Omit all pictures. Print the remaining lines exactly, from the start of the data through the line containing "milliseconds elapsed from".

[Start of section]

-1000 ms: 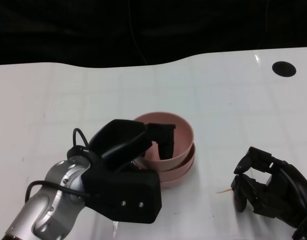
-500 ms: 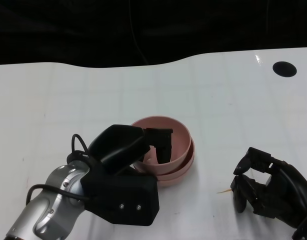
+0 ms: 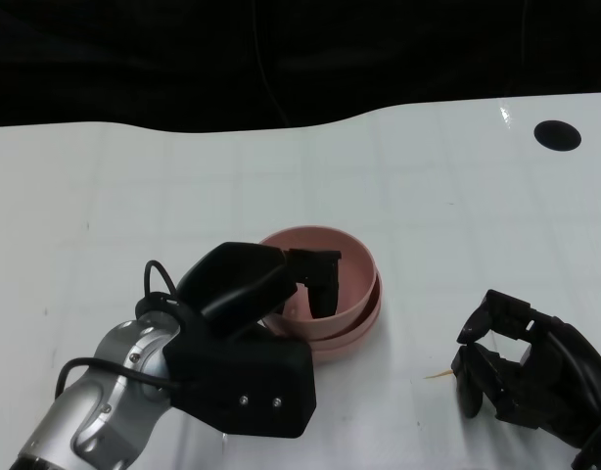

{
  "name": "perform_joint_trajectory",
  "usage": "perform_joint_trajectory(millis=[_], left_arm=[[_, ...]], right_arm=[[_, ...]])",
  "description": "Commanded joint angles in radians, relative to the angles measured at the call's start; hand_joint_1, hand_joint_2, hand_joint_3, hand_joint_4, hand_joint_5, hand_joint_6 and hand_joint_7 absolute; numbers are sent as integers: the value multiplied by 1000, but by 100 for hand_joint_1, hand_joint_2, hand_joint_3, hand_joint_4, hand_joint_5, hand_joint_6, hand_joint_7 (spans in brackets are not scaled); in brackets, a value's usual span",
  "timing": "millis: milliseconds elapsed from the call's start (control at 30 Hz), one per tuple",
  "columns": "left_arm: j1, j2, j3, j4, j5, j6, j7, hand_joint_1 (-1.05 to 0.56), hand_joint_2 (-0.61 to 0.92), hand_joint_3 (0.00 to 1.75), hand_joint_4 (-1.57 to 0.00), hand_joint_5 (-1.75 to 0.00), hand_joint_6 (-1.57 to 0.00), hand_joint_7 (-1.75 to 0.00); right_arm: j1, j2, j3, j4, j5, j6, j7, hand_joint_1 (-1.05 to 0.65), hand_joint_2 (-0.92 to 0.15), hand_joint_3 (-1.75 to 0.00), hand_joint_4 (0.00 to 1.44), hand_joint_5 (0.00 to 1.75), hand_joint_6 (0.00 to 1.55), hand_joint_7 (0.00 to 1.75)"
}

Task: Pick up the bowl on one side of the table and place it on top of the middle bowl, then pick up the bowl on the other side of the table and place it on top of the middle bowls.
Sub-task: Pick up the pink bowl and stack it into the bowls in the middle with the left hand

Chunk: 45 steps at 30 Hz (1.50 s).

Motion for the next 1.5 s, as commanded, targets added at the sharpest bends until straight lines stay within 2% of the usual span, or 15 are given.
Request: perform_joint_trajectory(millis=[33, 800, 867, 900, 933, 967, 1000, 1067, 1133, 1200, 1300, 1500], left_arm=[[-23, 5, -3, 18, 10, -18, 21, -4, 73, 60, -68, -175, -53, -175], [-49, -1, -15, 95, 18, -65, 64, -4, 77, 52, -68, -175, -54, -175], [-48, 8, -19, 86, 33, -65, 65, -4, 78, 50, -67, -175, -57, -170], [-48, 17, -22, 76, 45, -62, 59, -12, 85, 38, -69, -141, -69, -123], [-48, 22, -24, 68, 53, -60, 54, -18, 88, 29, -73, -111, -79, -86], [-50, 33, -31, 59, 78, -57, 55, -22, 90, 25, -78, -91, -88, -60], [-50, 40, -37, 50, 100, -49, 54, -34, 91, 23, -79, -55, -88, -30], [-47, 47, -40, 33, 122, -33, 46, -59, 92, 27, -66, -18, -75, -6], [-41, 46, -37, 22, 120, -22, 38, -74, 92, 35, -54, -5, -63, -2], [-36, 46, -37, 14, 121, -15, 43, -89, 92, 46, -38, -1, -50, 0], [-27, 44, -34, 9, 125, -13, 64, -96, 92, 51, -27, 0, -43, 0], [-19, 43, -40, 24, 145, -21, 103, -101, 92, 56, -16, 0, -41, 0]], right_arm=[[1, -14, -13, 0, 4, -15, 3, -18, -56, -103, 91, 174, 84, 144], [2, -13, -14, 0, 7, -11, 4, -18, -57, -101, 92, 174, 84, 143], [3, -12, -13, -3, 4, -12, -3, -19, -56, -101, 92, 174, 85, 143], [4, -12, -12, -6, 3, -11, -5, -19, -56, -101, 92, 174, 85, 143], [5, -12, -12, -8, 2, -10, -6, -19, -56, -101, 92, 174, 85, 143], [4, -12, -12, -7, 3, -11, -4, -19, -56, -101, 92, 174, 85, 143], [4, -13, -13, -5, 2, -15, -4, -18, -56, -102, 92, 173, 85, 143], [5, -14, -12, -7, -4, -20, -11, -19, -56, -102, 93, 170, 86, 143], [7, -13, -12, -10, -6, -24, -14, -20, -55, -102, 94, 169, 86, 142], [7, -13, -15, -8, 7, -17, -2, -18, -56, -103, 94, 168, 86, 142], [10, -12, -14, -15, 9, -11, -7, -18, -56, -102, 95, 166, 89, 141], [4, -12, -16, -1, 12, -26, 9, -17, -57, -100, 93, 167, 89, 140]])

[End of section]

Reply to the exercise
-1000 ms: 
-500 ms: 
+0 ms: 

{
  "name": "perform_joint_trajectory",
  "usage": "perform_joint_trajectory(millis=[_], left_arm=[[_, ...]], right_arm=[[_, ...]])",
  "description": "Commanded joint angles in radians, relative to the angles measured at the call's start; hand_joint_1, hand_joint_2, hand_joint_3, hand_joint_4, hand_joint_5, hand_joint_6 and hand_joint_7 absolute; numbers are sent as integers: the value multiplied by 1000, but by 100 for hand_joint_1, hand_joint_2, hand_joint_3, hand_joint_4, hand_joint_5, hand_joint_6, hand_joint_7 (spans in brackets are not scaled); in brackets, a value's usual span",
  "timing": "millis: milliseconds elapsed from the call's start (control at 30 Hz), one per tuple",

The answer is finished.